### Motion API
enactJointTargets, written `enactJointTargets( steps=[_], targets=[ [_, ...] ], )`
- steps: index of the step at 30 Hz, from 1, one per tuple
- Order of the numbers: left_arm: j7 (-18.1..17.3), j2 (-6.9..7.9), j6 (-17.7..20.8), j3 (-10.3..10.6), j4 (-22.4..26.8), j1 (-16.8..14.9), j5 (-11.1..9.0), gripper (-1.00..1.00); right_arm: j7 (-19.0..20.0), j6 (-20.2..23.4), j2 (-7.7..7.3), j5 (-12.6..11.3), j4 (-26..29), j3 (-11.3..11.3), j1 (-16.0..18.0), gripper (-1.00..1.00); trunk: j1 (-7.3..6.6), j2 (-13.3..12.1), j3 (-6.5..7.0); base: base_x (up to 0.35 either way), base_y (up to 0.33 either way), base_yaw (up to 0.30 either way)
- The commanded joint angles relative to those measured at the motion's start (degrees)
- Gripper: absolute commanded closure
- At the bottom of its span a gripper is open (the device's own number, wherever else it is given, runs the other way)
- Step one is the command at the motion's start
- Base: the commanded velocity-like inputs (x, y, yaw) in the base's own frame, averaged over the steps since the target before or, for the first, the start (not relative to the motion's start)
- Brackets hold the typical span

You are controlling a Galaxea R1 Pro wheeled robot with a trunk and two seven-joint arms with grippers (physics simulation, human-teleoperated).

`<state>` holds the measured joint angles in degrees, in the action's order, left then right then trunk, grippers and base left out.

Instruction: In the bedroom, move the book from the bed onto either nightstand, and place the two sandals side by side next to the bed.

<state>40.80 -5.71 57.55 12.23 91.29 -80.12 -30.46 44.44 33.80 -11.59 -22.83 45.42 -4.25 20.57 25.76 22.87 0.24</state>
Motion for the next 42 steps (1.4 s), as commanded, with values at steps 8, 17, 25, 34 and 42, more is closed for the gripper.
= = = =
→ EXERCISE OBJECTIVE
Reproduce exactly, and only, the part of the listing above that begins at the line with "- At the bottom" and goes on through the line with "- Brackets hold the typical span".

→ FINAL ANSWER
- At the bottom of its span a gripper is open (the device's own number, wherever else it is given, runs the other way)
- Step one is the command at the motion's start
- Base: the commanded velocity-like inputs (x, y, yaw) in the base's own frame, averaged over the steps since the target before or, for the first, the start (not relative to the motion's start)
- Brackets hold the typical span

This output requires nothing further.